▽

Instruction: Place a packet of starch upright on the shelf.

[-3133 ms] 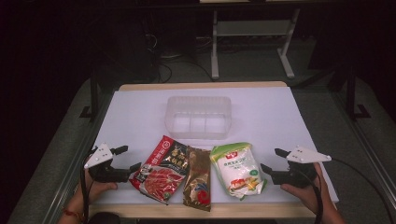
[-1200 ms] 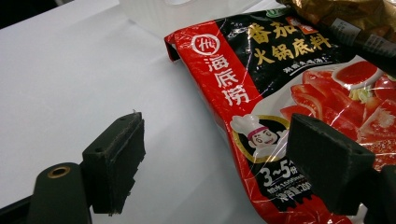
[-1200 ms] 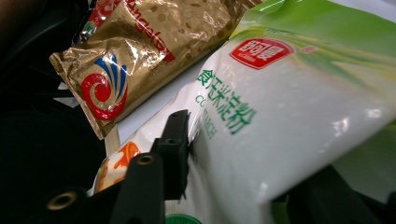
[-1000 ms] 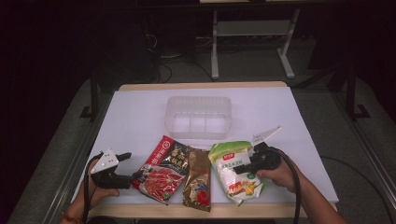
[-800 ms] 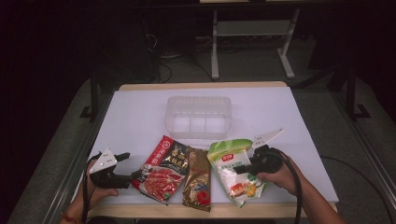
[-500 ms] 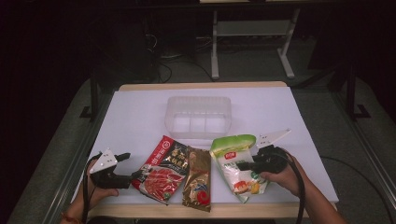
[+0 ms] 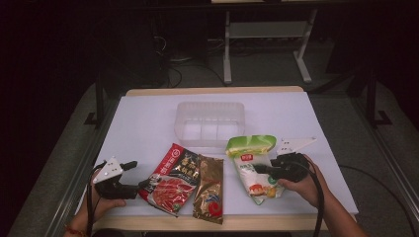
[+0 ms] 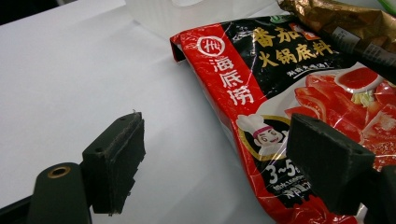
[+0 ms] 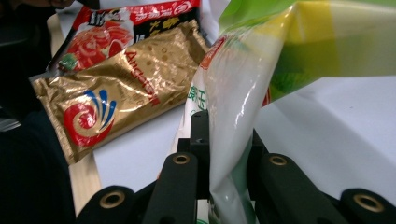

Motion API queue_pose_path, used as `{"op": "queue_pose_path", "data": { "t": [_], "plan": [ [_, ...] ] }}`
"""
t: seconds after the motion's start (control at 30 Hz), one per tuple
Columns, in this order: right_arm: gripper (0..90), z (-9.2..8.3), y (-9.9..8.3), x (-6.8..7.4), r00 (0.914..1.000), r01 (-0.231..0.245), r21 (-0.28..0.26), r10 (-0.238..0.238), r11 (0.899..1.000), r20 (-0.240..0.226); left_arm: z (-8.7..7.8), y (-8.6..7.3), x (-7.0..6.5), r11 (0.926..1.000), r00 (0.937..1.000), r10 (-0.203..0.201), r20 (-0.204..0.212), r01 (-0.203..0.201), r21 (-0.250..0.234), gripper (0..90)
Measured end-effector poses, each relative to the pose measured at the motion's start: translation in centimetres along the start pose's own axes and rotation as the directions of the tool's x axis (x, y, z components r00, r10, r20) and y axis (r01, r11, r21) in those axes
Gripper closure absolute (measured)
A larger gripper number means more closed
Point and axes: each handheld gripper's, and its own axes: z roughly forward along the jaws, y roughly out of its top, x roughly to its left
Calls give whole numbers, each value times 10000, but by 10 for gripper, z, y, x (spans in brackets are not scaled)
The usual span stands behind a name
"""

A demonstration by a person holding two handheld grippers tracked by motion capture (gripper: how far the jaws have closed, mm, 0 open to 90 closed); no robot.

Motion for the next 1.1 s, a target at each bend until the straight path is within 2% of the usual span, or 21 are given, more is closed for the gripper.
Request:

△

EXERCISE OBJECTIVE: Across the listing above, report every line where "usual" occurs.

RESPONSE:
The usual span stands behind a name
Motion for the next 1.1 s, a target at each bend until the straight path is within 2% of the usual span, or 21 are given, more is closed for the gripper.

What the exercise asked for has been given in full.